● Task item
What do the lines from the top of the data through the line with "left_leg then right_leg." say? Quote them exactly and include both ends.

*** Opening of Supplied records ***

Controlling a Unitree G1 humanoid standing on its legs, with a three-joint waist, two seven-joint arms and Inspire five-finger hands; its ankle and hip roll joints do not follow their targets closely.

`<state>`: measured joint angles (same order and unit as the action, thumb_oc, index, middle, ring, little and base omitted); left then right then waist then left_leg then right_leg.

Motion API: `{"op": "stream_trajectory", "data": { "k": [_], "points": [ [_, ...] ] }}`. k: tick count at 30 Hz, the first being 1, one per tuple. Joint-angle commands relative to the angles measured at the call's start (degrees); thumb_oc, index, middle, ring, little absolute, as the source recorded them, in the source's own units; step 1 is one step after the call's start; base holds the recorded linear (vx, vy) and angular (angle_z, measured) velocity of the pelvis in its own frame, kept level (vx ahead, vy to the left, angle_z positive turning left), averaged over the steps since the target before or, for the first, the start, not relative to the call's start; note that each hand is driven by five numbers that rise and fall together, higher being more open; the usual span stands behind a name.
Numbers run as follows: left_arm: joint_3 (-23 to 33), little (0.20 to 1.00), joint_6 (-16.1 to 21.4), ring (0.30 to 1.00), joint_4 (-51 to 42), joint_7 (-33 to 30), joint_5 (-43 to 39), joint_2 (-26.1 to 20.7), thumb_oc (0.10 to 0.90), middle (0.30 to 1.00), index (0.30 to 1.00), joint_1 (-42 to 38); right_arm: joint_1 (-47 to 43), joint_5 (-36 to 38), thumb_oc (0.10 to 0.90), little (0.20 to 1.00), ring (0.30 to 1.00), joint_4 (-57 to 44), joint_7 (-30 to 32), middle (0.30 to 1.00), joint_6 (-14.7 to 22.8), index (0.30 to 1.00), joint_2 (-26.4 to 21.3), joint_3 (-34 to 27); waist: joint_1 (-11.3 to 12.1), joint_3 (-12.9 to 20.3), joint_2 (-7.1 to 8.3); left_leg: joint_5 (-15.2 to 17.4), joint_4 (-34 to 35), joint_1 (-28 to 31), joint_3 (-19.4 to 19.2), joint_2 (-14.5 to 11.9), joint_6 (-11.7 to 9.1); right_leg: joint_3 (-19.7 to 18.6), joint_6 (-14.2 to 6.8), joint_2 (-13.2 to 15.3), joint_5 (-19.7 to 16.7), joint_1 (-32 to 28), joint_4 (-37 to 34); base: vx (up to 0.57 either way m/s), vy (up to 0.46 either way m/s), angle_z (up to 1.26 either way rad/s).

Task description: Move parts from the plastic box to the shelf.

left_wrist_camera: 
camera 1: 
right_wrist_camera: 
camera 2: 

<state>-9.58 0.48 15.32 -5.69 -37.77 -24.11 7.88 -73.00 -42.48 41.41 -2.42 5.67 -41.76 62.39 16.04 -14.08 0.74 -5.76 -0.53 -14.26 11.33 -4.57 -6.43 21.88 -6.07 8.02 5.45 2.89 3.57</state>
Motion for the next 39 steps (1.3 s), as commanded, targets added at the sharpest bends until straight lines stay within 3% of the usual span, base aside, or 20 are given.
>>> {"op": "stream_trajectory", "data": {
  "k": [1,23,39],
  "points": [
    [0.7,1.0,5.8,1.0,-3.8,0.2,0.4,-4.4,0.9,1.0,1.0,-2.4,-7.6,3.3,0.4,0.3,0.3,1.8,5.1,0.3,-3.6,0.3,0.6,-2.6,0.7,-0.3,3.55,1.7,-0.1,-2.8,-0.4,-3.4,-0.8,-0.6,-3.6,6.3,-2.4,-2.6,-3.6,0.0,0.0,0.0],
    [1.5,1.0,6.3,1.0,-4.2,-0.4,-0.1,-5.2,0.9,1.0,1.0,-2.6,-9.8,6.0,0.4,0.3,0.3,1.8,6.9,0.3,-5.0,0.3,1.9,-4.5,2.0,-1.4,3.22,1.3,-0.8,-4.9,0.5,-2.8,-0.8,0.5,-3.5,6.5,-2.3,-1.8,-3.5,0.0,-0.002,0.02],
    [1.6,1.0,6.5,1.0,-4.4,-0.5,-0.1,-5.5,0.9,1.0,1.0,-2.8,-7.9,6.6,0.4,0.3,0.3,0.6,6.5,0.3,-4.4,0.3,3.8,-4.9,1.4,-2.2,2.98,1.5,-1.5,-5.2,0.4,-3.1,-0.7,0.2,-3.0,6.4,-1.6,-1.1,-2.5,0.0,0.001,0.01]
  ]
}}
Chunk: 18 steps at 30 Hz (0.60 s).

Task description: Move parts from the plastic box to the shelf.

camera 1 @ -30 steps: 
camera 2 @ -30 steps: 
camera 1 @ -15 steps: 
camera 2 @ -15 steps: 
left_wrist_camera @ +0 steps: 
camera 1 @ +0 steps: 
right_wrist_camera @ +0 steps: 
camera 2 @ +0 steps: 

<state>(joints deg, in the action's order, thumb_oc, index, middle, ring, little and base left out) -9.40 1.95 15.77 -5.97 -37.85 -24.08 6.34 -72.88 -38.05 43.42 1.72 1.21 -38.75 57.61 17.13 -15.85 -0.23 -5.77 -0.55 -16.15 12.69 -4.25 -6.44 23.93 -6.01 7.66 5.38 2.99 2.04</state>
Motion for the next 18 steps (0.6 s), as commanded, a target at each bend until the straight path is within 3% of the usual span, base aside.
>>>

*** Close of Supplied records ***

● Response for this exercise
Controlling a Unitree G1 humanoid standing on its legs, with a three-joint waist, two seven-joint arms and Inspire five-finger hands; its ankle and hip roll joints do not follow their targets closely.

`<state>`: measured joint angles (same order and unit as the action, thumb_oc, index, middle, ring, little and base omitted); left then right then waist then left_leg then right_leg.

No more is needed for this exercise.